[Data records]

◇ ◇ ◇ ◇ ◇

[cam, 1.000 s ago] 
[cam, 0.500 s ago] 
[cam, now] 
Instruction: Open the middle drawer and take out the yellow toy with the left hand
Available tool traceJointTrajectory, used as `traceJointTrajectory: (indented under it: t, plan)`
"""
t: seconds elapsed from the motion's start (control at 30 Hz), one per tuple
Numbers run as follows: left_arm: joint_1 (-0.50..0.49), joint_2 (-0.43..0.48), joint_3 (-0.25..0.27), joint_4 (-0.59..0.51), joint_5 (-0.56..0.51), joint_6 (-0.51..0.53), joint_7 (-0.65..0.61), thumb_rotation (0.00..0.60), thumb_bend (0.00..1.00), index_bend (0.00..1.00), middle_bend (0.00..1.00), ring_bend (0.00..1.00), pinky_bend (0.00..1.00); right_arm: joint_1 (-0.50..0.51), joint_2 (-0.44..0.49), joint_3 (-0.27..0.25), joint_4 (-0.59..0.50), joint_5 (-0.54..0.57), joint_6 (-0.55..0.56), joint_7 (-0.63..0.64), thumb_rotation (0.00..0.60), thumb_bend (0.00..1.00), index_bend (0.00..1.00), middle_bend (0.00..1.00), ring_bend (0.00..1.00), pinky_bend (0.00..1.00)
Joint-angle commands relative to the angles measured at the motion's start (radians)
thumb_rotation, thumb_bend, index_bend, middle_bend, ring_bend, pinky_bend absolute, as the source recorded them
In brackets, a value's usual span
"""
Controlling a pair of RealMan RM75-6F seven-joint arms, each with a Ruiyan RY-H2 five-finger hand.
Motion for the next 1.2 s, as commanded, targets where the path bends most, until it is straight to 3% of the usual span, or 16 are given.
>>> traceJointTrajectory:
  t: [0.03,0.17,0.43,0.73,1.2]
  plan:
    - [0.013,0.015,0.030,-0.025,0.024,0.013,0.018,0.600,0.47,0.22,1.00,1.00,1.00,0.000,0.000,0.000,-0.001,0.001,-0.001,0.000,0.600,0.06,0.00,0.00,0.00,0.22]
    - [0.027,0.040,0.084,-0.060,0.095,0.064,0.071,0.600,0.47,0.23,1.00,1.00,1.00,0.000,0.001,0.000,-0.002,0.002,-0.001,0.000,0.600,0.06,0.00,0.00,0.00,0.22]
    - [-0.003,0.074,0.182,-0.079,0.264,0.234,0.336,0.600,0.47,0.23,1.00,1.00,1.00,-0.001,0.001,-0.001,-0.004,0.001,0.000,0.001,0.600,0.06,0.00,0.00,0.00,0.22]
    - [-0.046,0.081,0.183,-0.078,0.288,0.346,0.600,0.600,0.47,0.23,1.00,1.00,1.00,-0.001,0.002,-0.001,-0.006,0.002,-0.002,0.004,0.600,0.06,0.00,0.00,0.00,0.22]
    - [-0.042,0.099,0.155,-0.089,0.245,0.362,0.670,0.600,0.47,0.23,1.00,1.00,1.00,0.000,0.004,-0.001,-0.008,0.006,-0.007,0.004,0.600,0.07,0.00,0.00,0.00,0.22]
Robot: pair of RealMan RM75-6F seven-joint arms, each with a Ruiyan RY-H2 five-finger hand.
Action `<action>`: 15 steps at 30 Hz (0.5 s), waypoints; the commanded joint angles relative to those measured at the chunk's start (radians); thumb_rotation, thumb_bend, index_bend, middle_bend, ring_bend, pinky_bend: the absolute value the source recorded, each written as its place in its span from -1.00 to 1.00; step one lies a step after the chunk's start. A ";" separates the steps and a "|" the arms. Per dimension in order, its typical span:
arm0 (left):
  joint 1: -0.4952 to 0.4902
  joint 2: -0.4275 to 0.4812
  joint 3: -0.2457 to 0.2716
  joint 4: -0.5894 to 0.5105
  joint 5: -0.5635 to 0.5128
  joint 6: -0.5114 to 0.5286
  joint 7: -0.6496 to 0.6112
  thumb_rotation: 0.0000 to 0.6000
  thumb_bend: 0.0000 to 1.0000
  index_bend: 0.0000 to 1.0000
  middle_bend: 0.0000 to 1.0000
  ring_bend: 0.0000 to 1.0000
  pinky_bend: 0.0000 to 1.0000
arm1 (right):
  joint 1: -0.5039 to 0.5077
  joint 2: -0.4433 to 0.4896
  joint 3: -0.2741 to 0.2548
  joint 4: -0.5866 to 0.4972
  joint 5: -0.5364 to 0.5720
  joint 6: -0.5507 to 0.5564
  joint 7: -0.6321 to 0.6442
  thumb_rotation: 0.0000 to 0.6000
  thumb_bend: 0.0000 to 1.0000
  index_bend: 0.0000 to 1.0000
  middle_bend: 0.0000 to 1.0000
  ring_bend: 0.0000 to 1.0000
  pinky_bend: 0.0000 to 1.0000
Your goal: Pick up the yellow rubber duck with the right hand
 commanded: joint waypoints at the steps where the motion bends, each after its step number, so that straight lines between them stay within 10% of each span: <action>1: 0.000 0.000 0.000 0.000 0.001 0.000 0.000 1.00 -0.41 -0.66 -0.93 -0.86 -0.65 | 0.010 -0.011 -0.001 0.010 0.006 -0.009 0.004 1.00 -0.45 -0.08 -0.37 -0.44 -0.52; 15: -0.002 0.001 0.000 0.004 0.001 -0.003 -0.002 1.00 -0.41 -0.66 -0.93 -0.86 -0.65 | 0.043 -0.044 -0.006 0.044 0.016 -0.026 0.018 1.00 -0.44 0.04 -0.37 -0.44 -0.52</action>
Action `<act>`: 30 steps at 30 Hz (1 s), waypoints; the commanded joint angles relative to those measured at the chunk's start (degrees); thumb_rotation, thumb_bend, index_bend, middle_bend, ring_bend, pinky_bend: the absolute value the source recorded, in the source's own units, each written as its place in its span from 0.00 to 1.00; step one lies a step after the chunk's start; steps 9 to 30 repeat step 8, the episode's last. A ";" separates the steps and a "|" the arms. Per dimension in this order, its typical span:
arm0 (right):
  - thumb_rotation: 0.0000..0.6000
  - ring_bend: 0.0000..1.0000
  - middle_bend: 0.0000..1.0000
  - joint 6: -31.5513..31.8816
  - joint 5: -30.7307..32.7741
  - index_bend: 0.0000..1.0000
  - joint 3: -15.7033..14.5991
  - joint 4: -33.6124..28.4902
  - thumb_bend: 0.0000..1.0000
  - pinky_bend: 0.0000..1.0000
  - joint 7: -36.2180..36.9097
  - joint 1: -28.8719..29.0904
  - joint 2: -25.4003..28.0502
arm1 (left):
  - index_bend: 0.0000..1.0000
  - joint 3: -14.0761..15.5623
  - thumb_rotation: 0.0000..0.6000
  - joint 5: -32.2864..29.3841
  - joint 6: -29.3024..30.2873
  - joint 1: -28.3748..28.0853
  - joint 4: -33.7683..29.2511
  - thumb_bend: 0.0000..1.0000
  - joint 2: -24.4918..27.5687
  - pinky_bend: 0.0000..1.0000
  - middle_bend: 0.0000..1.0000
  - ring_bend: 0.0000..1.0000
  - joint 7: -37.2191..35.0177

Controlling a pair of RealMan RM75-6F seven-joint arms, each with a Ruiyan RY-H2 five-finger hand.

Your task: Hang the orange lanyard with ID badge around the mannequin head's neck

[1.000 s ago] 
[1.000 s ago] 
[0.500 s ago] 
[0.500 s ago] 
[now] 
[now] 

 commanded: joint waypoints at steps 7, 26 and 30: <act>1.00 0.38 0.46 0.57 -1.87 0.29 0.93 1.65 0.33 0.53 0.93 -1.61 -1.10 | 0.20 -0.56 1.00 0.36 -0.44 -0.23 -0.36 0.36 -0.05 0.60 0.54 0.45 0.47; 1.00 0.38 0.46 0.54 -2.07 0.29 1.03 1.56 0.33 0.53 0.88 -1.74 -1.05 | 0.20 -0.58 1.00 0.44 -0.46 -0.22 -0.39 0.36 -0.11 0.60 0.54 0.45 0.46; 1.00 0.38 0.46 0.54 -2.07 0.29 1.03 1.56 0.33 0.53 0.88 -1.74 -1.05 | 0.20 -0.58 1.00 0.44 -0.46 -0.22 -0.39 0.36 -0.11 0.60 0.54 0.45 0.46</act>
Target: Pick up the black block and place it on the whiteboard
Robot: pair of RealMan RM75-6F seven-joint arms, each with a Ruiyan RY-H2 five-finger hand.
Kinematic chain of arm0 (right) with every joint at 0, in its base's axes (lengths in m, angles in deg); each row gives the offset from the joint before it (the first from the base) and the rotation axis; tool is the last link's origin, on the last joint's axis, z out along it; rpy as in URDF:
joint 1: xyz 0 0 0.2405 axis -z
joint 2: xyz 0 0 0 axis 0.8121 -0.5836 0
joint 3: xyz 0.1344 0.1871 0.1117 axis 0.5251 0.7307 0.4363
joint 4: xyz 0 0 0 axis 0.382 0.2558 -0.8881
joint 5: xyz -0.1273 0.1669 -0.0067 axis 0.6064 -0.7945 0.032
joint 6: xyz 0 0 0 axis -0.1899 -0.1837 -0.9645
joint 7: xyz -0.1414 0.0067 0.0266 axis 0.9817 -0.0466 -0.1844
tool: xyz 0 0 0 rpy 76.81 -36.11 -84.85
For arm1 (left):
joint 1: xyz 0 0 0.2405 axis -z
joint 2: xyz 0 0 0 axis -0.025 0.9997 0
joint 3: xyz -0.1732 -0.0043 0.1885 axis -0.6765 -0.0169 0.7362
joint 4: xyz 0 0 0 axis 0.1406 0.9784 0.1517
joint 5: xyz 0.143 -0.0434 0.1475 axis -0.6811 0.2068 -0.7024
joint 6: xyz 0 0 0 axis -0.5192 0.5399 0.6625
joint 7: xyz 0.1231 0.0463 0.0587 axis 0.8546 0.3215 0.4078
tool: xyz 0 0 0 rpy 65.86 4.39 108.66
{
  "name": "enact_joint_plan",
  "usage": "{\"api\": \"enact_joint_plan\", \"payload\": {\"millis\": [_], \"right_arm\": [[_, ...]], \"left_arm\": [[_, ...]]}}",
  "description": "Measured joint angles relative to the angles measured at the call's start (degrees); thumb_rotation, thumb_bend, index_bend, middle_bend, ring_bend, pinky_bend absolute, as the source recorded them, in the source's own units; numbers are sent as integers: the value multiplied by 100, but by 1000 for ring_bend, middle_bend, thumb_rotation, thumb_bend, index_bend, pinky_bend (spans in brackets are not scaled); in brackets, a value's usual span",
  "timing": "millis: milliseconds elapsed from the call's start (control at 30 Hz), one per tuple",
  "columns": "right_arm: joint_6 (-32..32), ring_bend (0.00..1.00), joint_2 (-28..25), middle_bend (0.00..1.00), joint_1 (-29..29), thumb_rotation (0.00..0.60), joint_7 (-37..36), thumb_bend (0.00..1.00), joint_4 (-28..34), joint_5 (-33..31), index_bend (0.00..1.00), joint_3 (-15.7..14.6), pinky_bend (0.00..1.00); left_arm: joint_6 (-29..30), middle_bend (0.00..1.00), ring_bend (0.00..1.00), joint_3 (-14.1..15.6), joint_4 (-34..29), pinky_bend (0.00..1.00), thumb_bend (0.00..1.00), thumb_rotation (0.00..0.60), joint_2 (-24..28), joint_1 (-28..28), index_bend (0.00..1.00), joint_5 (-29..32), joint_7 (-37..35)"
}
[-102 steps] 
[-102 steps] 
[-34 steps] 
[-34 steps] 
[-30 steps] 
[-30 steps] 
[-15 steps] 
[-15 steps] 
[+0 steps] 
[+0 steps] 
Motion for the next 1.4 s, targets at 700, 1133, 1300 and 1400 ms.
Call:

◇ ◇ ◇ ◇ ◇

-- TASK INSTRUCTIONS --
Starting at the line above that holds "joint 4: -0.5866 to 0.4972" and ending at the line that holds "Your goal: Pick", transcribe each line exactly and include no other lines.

-- REPLY --
  joint 4: -0.5866 to 0.4972
  joint 5: -0.5364 to 0.5720
  joint 6: -0.5507 to 0.5564
  joint 7: -0.6321 to 0.6442
  thumb_rotation: 0.0000 to 0.6000
  thumb_bend: 0.0000 to 1.0000
  index_bend: 0.0000 to 1.0000
  middle_bend: 0.0000 to 1.0000
  ring_bend: 0.0000 to 1.0000
  pinky_bend: 0.0000 to 1.0000
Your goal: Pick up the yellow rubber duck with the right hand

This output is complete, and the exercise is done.